Do you recognize this? A busy day at the office and anything this one colleague says irritates you, he always comes up with the same old arguments. Or a day in which you rush from one appointment to the other and even on a quieter moment you really need to check your email. Or moments when you are very busy trying to control what your superior thinks of you, for instance you cc her in an email that makes you look good. Or you do not cc her because you do not want to brag.
Recently I listened to a beautiful teaching of psychologist and buddhist teacher Tara Brach, in which she talks about a buddhist practice called the Three Refuges. I will not try to go into all of it, but I really like some of the things she said. In my own words, when we take refuge in something it means we are trying to make it our home, a place to feel at peace, at ease or be happy. It is not so much a physical space, more a state of being. Tara Brach talks about false and true refuges.
Hiding in a false refuge might make you feel better for a short time, but it will not last. It is a well-intentioned way in which we try to be at peace, but only offers temporarily relief. The mental strategies I mentioned in the introduction of this blog can be false refuges: irritation, keeping yourself busy, rushing, trying to control how others think of you, making up stories about what people feel, do or think, or playing games like “If only…..”. Also addictions are considered refuges. I realize that I did -and regularly still do- take refuge in mental strategies at work. Unfortunately, they never make me feel better in the end. Listening to Tara it became clear to me that the workplace is a quit challenging environment to practice true refuge.
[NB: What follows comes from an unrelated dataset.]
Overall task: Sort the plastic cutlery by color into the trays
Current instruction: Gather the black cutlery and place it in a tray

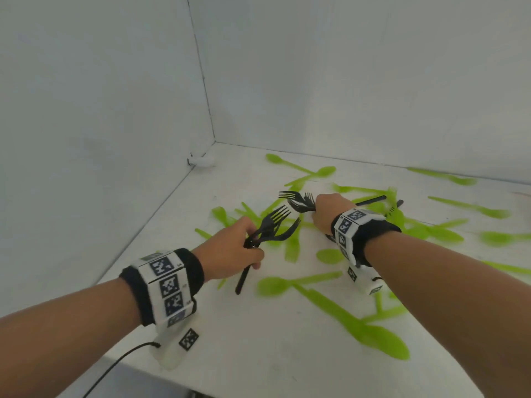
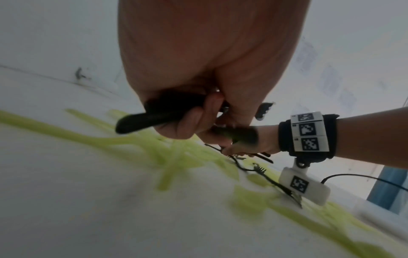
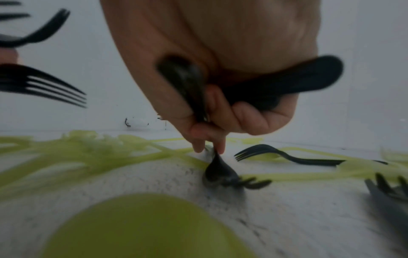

True refuge on the yoga mat?
True refuge is that which allows us to feel at home inside ourselves, be at peace and experience true happiness. Through her teaching I realized that over the years my yoga mat has become a place to practice true refuge. More specific the type of refuge Tara Brach calls dharma. Yoga teaches me to pay attention to what is here right now, to come in what Tara calls ‘the actuality of this moment in my body’. While doing the poses, I learn to sense into all my physical experiences, my thoughts, emotions. I do not always like them, yoga can be uncomfortable and frustrating, but I learn to be at ease, feel at home inside myself with all that is happening. I learn to ‘take refuge in dharma’.
This experience I take with me, also when I go to a conference, when I preside a complex meeting or when I meet a new client. And although I still loose it quit often, I more easily reconnect to the true refuge inside of me and feel peace in whatever happens. What about you? Is yoga also your place to practice true refuge? How does it help you to deal with discomfort and challenges in your professional life?
Looking forward to hear from you,
PS This blog was inspired by a conversation I had with my dear friend, artist and mindfulness coach Jacquelijne Constant and the teachings of Tara Brach, also referred to in an article of Huffington Post.